Der Einwand des Klägers im Zulassungsverfahren, er habe sich von den sicherheitsrelevanten Bestrebungen der PKK zumindest inzwischen abgewandt, rechtfertigt ebenfalls keine ernstlichen Zweifel an der Richtigkeit der erstinstanzlichen Entscheidung. Soweit der Kläger in diesem Zusammenhang lediglich sein Vorbringen aus der Klageschrift vom 08.03.2006 wiederholt, hat das Verwaltungsgericht in seinem Urteil zutreffend ausgeführt, dass die Abwendung von sicherheitsrelevanten Bestrebungen mehr erfordert als ein bloßes äußeres - zeitweiliges oder situationsbedingtes - Unterlassen. Vielmehr ist die Glaubhaftmachung eines individuellen Lernprozesses erforderlich, der sich auf die inneren Gründe für die Handlungen bezieht und nachvollziehbar werden lässt, dass diese so nachhaltig entfallen sind, dass mit hinreichender Gewissheit zukünftig die Verfolgung oder Unterstützung derartiger Bestrebungen - auch in Ansehung der durch die Einbürgerung erworbenen gesicherten Rechtsposition - auszuschließen ist. Der Einbürgerungsbewerber trägt insoweit eine qualifizierte Darlegungs- und die materielle Beweislast. Von Bedeutung für die an die Glaubhaftmachung zu stellenden Anforderungen sind dabei insbesondere Art, Gewicht und Häufigkeit der vorausgegangenen Unterstützungshandlungen (vgl. Urteile des Senats vom 08.03.2006 und vom 11.7.2007, jeweils a.a.O., sowie die Beschlüsse des Senats vom 09.03.2006 - 1 Q 3/06 - und - 1 Q 4/06 -, SKZ 2006, 222 Leitsätze 56, ebenso Berlit in: Gemeinschaftskommentar zum Staatsangehörigkeitsrecht, Oktober 2005, § 11 Rdnrn. 156 ff.).

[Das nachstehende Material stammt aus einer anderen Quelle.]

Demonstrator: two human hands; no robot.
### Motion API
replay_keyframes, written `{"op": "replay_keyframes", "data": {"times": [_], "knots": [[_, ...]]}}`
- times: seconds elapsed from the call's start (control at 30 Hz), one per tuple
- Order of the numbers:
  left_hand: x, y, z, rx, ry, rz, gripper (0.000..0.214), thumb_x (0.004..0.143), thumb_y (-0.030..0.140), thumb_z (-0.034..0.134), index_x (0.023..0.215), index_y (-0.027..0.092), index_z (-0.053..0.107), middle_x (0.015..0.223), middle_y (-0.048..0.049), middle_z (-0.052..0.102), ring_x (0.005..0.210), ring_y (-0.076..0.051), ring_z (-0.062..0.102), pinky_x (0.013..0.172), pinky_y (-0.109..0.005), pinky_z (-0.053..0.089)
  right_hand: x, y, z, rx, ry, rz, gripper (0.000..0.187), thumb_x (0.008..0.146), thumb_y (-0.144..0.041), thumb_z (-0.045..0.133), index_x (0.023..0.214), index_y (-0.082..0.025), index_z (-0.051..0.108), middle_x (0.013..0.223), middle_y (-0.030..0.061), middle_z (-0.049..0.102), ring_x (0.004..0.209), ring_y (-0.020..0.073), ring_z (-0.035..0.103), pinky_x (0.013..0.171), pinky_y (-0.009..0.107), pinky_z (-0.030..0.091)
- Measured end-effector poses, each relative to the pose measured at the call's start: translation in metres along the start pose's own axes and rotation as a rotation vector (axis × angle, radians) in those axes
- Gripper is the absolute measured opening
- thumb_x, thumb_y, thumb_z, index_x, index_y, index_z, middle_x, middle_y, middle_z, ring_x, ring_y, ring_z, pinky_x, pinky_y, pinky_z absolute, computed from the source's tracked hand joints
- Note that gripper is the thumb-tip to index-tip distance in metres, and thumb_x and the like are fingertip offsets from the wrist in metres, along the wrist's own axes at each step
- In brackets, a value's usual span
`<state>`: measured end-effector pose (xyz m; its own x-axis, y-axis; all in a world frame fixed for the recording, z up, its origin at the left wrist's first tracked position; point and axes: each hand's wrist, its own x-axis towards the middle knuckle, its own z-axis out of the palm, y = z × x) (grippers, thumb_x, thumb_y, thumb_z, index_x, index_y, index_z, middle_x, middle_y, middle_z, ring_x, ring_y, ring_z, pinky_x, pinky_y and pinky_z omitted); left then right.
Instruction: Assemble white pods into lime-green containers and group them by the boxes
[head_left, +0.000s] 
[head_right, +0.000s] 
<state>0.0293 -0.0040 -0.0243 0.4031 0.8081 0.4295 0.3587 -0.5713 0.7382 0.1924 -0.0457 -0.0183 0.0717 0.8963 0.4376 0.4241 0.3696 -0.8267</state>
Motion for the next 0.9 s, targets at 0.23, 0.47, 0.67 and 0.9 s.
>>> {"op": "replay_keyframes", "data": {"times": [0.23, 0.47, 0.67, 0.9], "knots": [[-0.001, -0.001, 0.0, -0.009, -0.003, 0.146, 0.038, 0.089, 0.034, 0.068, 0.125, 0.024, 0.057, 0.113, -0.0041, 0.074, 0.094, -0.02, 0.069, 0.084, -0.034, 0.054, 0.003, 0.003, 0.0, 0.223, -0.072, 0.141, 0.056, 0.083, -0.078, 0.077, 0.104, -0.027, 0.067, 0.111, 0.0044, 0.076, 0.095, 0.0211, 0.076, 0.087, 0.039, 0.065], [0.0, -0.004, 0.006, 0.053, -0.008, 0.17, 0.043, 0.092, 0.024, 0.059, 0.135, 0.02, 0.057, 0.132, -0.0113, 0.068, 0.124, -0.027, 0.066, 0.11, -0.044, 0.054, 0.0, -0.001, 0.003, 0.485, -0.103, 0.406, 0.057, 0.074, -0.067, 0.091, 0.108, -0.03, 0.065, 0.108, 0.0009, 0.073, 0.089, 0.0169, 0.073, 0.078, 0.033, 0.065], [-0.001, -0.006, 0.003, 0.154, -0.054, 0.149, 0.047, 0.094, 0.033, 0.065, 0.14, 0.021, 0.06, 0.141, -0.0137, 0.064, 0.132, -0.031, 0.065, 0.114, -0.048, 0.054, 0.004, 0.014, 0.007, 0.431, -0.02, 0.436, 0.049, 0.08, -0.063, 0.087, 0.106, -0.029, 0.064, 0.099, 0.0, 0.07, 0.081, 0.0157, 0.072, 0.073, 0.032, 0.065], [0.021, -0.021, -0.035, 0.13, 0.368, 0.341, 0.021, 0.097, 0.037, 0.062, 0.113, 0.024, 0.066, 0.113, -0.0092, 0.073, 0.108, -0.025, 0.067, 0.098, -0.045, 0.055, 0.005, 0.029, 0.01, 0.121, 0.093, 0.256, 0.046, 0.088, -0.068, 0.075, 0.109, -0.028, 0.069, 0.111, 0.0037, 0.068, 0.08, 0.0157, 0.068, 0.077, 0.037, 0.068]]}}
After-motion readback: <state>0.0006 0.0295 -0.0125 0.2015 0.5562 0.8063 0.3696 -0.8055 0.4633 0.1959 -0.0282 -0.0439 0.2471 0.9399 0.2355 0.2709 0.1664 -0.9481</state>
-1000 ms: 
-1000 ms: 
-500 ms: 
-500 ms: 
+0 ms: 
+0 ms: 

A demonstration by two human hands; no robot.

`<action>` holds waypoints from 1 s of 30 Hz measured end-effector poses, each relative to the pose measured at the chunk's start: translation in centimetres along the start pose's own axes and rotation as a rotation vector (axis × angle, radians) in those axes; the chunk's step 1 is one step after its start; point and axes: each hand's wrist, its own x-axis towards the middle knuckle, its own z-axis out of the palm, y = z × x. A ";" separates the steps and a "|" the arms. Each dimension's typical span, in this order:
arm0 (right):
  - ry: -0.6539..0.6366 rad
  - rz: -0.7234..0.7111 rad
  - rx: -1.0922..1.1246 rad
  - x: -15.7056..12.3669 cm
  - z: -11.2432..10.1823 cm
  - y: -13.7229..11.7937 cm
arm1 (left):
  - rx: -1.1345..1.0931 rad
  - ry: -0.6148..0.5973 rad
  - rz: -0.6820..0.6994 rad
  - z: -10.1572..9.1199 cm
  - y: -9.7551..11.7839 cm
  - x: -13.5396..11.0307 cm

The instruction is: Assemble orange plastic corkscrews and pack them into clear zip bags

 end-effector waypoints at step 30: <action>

Der bloße Zeitablauf seit der letzten Unterstützungshandlung des Klägers im Oktober 2002 reicht zur Glaubhaftmachung einer Abwendung nicht aus. Angesichts der zahlreichen früheren Aktivitäten des Klägers sind keine hinreichenden Anhaltspunkte erkennbar, die auf einen nachhaltigen inneren Lernprozess des Klägers schließen lassen.

Das Verwaltungsgericht war auch nicht daran gehindert, den Kläger danach zu fragen, ob er die PKK bzw. ihre Nachfolgeorganisationen bei unterstellter Rückkehr in die Türkei erneut unterstützen würde. Einen sachlichen Grund für die Unzulässigkeit dieser Frage vermag der Senat nicht zu erkennen.